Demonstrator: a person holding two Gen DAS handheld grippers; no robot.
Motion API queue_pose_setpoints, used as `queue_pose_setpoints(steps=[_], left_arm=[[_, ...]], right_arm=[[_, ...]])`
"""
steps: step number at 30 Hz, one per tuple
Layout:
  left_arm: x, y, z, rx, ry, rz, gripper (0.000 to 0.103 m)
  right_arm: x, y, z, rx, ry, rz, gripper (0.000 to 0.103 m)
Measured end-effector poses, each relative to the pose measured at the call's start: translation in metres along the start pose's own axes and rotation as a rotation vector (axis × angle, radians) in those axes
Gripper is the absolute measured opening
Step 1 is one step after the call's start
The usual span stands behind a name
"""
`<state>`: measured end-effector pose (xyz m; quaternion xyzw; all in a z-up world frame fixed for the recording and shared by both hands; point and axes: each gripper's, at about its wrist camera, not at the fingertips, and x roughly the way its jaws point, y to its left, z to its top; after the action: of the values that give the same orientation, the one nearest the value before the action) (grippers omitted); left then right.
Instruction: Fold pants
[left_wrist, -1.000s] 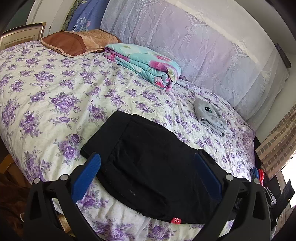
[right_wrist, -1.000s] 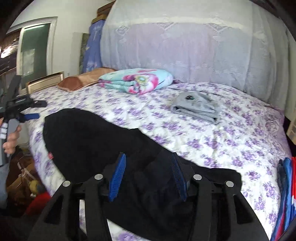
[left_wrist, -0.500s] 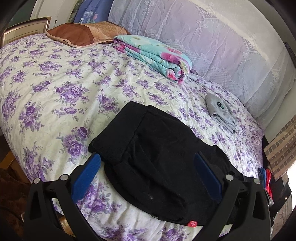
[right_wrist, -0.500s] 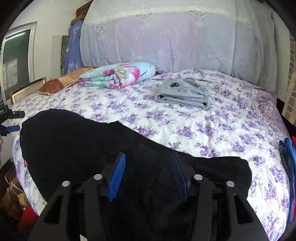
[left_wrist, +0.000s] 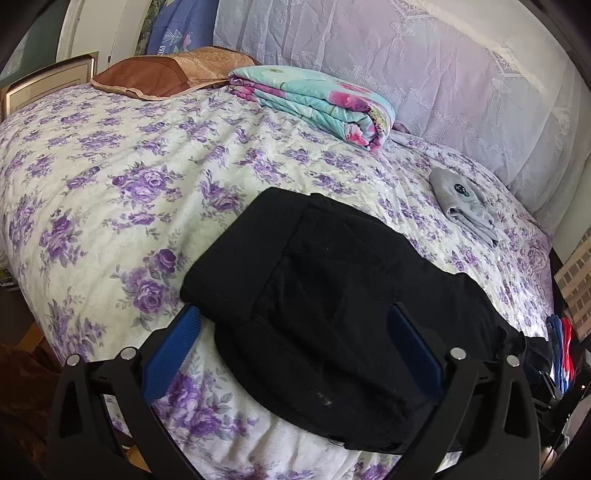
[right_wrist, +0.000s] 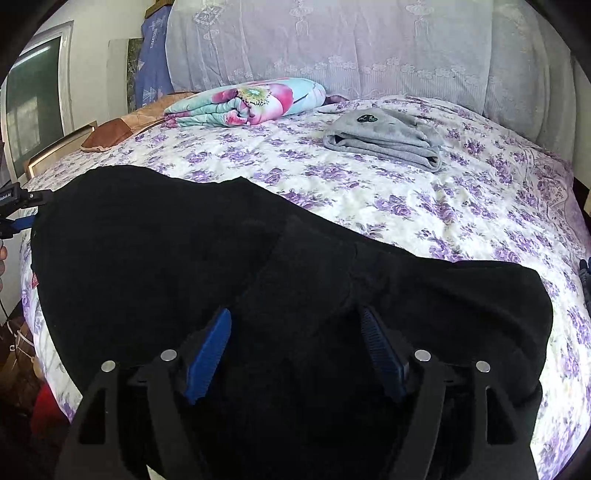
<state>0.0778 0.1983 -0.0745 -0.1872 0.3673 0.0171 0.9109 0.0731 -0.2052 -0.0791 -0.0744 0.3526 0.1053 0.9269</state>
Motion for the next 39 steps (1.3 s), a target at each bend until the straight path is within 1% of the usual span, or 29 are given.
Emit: queue_pose_setpoints(steps=[5,19,26,29,34,39], left_arm=[[0.009,-0.007,-0.004,0.022,0.017,0.004,0.098],[0.019,-0.010,-0.010,0.076,-0.011,0.064,0.098],[0.023,-0.010,-0.012,0.101,-0.025,0.102,0.098],[0.025,-0.013,-0.014,0.118,-0.033,0.122,0.098],[0.025,-0.012,-0.014,0.119,-0.033,0.122,0.098],[0.025,-0.012,-0.013,0.115,-0.032,0.119,0.098]], right_arm=[[-0.002,0.000,-0.001,0.003,-0.001,0.003,0.075],[-0.003,0.000,-0.001,0.005,-0.002,0.002,0.076],[-0.013,0.007,-0.002,-0.006,-0.051,-0.025,0.078],[-0.013,0.009,-0.001,-0.015,-0.052,-0.033,0.079],[-0.014,0.004,0.000,0.014,-0.053,-0.014,0.080],[-0.025,0.015,0.002,-0.010,-0.102,0.014,0.080]])
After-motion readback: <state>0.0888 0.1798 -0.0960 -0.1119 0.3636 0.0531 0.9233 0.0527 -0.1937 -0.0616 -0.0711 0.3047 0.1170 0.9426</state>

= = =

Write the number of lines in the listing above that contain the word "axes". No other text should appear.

2